**Task statement**
Make an exact copy of the listing, without images.

(Recorded data Opens)

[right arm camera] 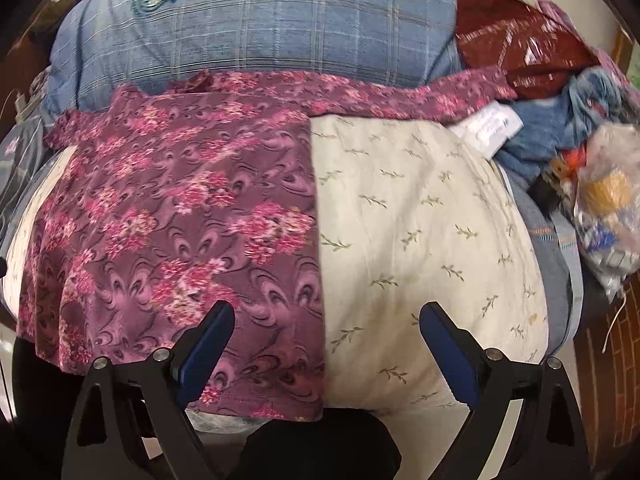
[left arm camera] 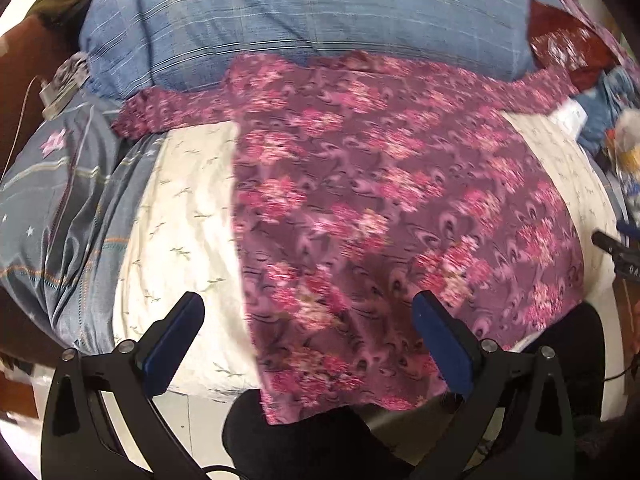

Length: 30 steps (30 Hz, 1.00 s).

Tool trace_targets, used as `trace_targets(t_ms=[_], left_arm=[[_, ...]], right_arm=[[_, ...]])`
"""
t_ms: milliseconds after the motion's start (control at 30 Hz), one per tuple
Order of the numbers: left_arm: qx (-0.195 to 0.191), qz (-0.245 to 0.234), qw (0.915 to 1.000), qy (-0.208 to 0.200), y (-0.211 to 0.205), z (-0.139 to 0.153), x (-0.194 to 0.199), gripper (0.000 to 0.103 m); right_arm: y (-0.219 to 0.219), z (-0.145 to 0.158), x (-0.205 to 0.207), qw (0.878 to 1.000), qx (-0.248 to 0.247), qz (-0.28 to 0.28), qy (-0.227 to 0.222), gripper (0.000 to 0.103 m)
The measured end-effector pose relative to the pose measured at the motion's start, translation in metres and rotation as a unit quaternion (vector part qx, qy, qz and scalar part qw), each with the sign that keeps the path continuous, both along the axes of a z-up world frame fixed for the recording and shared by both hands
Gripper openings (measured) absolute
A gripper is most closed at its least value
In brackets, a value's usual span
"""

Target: Fold small clothes

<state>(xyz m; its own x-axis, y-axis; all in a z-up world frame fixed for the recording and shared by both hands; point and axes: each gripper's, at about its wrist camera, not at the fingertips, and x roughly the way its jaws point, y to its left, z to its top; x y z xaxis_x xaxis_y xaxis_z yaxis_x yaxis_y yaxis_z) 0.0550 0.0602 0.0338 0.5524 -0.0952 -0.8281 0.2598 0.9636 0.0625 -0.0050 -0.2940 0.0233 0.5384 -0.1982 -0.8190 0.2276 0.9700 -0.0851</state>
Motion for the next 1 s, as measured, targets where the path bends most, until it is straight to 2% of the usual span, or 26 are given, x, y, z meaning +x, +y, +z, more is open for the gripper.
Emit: trace_targets(t_ms=[133, 267, 333, 433, 500, 567, 600, 633, 667, 700, 733, 767, 867, 900, 1000], left_arm=[[-0.008, 0.05, 0.9986, 0.012, 0.031, -0.002, 0.015, 0.103], [-0.011, 0.107, 0.9925, 0.058, 0.06, -0.022, 0.032, 0.103], [-0.03, 0.124, 0.9876, 0.092, 0.07, -0.035, 0.037, 0.103], [-0.065, 0.126, 0.9781, 0.153, 0.075, -0.058, 0.038, 0.103], [-0.078, 0.116, 0.9736, 0.18, 0.069, -0.069, 0.037, 0.103], [-0.09, 0.098, 0.9705, 0.201, 0.059, -0.079, 0.034, 0.103], [-0.095, 0.092, 0.9701, 0.204, 0.055, -0.081, 0.032, 0.093], [-0.1, 0.086, 0.9696, 0.206, 0.05, -0.084, 0.03, 0.073], [-0.097, 0.084, 0.9695, 0.209, 0.047, -0.087, 0.03, 0.058], [-0.083, 0.086, 0.9708, 0.208, 0.044, -0.087, 0.031, 0.034], [-0.073, 0.088, 0.9738, 0.197, 0.042, -0.085, 0.03, 0.018], [-0.09, 0.085, 0.9729, 0.195, 0.044, -0.082, 0.029, 0.005], [-0.128, 0.101, 0.9651, 0.205, 0.056, -0.072, 0.027, 0.003], [-0.136, 0.106, 0.9636, 0.205, 0.061, -0.067, 0.024, 0.003], [-0.15, 0.111, 0.967, 0.174, 0.08, -0.042, 0.007, 0.003]], right_arm=[[-0.018, -0.01, 0.002, 0.999, 0.042, -0.019, 0.01, 0.094], [-0.022, -0.03, 0.01, 0.996, 0.077, -0.011, 0.034, 0.094], [-0.02, -0.043, 0.014, 0.995, 0.092, -0.005, 0.05, 0.093], [-0.012, -0.06, 0.019, 0.99, 0.121, 0.008, 0.072, 0.091], [-0.005, -0.063, 0.017, 0.991, 0.114, 0.018, 0.07, 0.09], [0.003, -0.061, 0.014, 0.992, 0.1, 0.035, 0.063, 0.077], [0.005, -0.06, 0.013, 0.993, 0.092, 0.04, 0.06, 0.064], [0.006, -0.059, 0.012, 0.994, 0.083, 0.045, 0.058, 0.054], [0.006, -0.058, 0.01, 0.994, 0.08, 0.05, 0.053, 0.047], [0.006, -0.057, 0.009, 0.994, 0.081, 0.053, 0.048, 0.023], [0.004, -0.055, 0.008, 0.993, 0.092, 0.062, 0.039, 0.005], [0.001, -0.054, 0.007, 0.992, 0.103, 0.068, 0.036, 0.005], [-0.006, -0.047, 0.003, 0.988, 0.129, 0.075, 0.025, 0.004], [-0.012, -0.037, -0.002, 0.986, 0.15, 0.072, 0.009, 0.004], [-0.029, -0.006, -0.022, 0.982, 0.174, 0.062, -0.036, 0.004]])
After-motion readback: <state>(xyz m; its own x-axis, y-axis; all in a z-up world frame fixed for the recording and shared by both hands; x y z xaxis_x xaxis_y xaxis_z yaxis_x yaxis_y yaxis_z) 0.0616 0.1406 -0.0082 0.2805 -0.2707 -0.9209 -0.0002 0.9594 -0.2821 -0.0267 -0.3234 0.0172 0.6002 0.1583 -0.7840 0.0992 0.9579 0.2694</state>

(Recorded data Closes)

**Written answer**
[right arm camera] 
[left arm camera] 

Length: 30 steps (30 Hz, 1.00 s).

Tool trace_targets, used as `trace_targets(t_ms=[_], left_arm=[[_, ...]], right_arm=[[_, ...]])`
"""
t_ms: milliseconds after the motion's start (control at 30 Hz), one per tuple
Order of the numbers: left_arm: qx (-0.195 to 0.191), qz (-0.245 to 0.234), qw (0.915 to 1.000), qy (-0.208 to 0.200), y (-0.211 to 0.205), z (-0.139 to 0.153), x (-0.194 to 0.199), gripper (0.000 to 0.103 m); right_arm: y (-0.219 to 0.219), z (-0.145 to 0.158), x (-0.205 to 0.207), qw (0.878 to 1.000), qx (-0.248 to 0.247), qz (-0.28 to 0.28), qy (-0.227 to 0.222), gripper (0.000 to 0.103 m)
The measured end-effector pose relative to the pose measured at the motion's start, translation in metres and rotation as a unit quaternion (vector part qx, qy, qz and scalar part qw), each with the sign that keeps the path continuous, both along the axes of a z-up world frame fixed for the recording and shared by both hands
Gripper openings (measured) absolute
A gripper is most closed at its least value
In brackets, a value's usual span
"""

Target: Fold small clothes

<state>(xyz m; its own x-axis, y-axis; all in a z-up world frame fixed for the recording and shared by both hands; point and axes: each gripper's, at about its wrist camera, not at the fingertips, and x roughly the way its jaws point, y to its left, z to its top; x y z xaxis_x xaxis_y xaxis_z yaxis_x yaxis_y yaxis_z) 0.0550 0.0602 0.0338 0.5524 -0.0952 -0.8281 0.2598 0.9636 0.0625 -0.0050 -0.2940 0.0233 0.5384 -0.1982 -0.8190 0.2276 0.9700 -0.0851</state>
Motion for the next 1 s, as measured, targets where the path bends most, until it is straight to 2% of the usual span, or 26 are given, x, y, z meaning +x, +y, +z, more is open for the gripper.
Emit: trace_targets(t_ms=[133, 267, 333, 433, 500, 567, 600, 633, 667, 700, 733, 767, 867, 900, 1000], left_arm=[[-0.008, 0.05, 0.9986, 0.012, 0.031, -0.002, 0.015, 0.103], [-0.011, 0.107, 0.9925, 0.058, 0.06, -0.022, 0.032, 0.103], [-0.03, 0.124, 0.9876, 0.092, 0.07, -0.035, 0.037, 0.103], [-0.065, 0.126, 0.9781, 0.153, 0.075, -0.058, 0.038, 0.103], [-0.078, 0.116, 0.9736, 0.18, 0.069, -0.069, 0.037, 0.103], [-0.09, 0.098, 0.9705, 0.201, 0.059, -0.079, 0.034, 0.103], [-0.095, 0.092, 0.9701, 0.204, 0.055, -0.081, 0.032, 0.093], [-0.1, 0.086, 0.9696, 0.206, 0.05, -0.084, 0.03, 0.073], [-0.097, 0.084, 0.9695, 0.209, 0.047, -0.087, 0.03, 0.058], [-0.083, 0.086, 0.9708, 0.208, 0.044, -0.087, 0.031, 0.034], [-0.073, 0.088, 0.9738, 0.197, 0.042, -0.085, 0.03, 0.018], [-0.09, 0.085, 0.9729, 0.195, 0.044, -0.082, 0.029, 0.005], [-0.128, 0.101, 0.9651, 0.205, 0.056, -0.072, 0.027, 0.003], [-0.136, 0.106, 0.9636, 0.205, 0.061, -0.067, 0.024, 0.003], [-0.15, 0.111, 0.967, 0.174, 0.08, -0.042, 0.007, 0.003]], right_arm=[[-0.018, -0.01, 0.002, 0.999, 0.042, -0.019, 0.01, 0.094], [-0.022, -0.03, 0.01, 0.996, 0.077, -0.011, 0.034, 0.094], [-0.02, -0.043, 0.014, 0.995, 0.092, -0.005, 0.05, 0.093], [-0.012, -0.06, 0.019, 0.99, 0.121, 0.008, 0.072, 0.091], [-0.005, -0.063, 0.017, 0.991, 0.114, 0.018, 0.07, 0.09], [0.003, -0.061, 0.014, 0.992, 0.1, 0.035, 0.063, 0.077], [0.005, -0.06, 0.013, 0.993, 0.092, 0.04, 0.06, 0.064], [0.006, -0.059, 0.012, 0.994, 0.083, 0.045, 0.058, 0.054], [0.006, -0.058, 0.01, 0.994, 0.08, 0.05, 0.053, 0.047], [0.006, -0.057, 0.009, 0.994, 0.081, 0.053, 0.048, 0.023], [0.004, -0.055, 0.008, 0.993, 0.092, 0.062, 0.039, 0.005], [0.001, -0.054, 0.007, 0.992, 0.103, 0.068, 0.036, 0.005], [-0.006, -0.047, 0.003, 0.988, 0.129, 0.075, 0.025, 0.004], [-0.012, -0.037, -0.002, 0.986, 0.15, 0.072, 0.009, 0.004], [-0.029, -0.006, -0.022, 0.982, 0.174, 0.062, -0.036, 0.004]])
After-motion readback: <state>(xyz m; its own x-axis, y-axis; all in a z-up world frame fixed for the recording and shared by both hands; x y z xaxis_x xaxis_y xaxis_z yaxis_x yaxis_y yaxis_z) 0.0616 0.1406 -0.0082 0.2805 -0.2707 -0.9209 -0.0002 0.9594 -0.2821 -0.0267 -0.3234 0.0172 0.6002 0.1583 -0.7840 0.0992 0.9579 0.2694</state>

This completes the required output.